■ Your task:
Which lines of the material contain the word "robot"? Show each one.

■ Information supplied:
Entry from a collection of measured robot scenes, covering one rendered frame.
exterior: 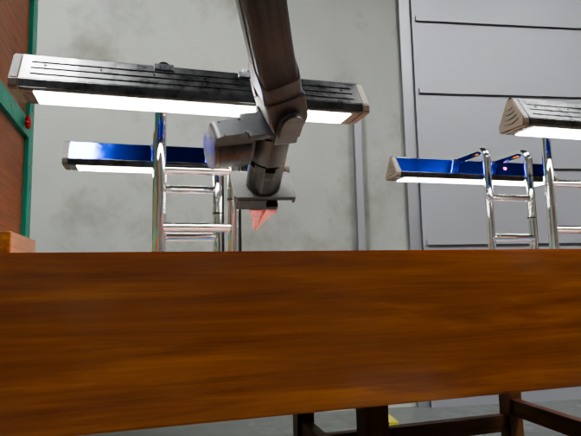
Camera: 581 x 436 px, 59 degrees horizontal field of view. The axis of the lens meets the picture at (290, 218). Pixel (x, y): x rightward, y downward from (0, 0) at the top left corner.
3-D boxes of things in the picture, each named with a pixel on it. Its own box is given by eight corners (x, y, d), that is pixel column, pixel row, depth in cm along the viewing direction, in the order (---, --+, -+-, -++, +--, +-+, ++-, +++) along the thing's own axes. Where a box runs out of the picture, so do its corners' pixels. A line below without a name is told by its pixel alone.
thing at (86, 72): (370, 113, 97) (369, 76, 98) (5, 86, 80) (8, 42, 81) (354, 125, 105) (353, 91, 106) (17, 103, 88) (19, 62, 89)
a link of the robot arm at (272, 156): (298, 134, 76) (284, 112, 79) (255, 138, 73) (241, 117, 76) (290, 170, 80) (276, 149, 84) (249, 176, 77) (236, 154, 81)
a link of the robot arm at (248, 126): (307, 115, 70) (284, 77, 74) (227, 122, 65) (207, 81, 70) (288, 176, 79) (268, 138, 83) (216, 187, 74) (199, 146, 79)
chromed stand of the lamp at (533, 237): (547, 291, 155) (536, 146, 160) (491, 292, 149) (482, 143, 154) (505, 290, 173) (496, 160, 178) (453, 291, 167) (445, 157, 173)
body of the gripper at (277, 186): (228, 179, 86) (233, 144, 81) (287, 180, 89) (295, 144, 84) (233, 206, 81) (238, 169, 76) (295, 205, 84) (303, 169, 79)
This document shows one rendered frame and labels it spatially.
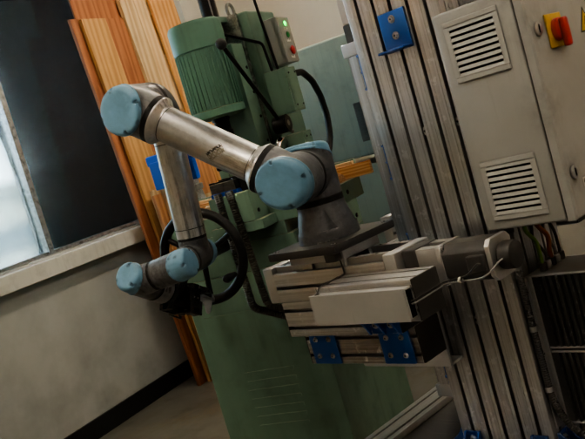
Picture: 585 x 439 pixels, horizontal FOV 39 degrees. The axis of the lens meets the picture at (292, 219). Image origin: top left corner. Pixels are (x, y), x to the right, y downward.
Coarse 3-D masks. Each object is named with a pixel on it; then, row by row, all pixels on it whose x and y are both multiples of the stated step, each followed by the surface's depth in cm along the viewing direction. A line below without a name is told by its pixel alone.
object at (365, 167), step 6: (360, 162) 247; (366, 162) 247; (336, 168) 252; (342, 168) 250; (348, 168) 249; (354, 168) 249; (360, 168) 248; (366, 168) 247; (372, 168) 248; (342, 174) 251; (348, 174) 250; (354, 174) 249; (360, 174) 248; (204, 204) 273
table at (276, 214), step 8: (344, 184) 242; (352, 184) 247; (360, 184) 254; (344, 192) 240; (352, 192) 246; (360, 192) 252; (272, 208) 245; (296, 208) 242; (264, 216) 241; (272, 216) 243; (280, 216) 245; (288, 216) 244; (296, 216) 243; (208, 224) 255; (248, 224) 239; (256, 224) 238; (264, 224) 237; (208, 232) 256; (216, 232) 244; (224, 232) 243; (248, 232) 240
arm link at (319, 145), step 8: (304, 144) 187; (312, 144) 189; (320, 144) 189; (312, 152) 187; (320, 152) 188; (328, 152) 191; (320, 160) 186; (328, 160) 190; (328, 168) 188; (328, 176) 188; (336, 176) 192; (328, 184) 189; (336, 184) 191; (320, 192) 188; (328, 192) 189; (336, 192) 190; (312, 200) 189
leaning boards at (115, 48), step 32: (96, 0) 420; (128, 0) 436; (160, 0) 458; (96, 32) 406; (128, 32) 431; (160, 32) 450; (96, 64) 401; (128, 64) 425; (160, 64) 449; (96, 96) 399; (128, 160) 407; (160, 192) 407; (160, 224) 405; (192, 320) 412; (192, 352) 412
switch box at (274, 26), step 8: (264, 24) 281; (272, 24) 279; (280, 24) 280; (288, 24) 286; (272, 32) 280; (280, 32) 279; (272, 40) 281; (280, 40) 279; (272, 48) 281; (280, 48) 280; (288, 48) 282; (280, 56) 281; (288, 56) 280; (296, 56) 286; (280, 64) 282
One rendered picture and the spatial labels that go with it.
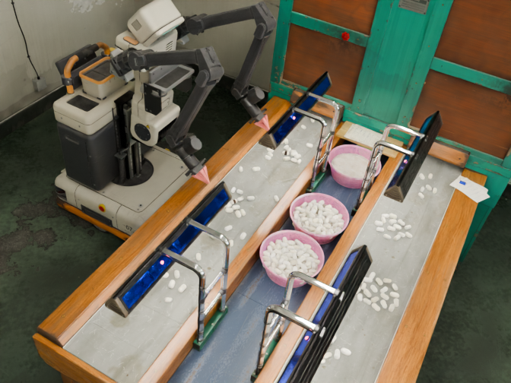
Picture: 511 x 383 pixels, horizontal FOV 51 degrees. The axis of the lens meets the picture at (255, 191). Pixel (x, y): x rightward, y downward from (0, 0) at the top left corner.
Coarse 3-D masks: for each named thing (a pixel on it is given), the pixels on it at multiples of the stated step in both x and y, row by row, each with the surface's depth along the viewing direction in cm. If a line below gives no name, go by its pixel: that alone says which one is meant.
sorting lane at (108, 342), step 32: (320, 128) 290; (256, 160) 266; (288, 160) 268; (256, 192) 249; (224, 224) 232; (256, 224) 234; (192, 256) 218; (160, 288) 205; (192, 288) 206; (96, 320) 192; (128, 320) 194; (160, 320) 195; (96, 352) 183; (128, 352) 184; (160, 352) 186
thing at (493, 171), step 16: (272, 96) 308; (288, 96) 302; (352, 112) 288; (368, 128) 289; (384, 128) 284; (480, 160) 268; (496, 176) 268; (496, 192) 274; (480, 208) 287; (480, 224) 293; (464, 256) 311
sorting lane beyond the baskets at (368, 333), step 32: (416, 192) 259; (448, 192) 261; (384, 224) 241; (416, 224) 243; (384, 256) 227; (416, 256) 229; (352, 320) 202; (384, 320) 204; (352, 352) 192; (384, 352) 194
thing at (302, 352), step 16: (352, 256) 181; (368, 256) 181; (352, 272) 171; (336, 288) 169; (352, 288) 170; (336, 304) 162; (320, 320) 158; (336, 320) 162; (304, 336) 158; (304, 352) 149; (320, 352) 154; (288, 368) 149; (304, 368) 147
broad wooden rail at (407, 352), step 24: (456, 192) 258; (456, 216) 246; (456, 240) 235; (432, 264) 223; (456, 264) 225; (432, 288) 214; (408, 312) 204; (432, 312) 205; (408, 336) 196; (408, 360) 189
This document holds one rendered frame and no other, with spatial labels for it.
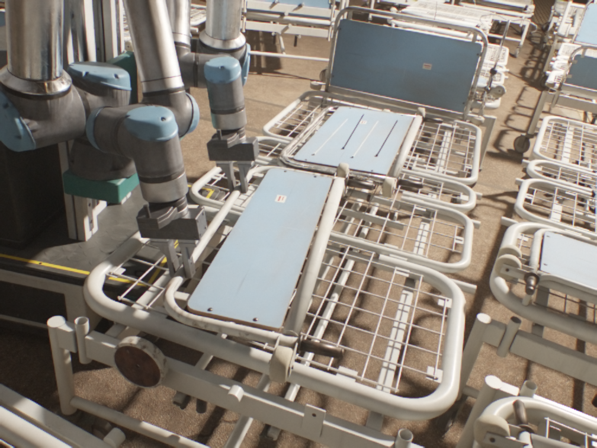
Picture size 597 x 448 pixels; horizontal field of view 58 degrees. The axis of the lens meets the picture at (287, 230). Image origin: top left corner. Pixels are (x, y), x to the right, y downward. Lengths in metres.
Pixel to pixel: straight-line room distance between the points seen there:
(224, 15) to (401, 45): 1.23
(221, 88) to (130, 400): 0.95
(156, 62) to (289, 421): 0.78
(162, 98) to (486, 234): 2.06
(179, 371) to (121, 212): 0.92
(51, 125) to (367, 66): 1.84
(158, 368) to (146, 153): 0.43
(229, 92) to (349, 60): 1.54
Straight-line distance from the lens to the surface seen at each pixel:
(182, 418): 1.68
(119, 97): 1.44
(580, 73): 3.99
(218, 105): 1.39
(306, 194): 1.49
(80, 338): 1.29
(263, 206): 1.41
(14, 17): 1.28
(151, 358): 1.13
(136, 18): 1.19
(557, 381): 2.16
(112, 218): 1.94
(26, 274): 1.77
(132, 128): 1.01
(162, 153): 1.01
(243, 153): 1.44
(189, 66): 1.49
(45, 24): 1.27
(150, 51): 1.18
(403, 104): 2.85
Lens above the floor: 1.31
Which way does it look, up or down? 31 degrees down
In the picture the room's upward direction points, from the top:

■ Answer box:
Entry from a collection of measured robot scenes, covering one rendered frame.
a link of the robot arm at (272, 156): (298, 134, 76) (284, 112, 79) (255, 138, 73) (241, 117, 76) (290, 170, 80) (276, 149, 84) (249, 176, 77) (236, 154, 81)
a link of the robot arm at (248, 126): (307, 115, 70) (284, 77, 74) (227, 122, 65) (207, 81, 70) (288, 176, 79) (268, 138, 83) (216, 187, 74) (199, 146, 79)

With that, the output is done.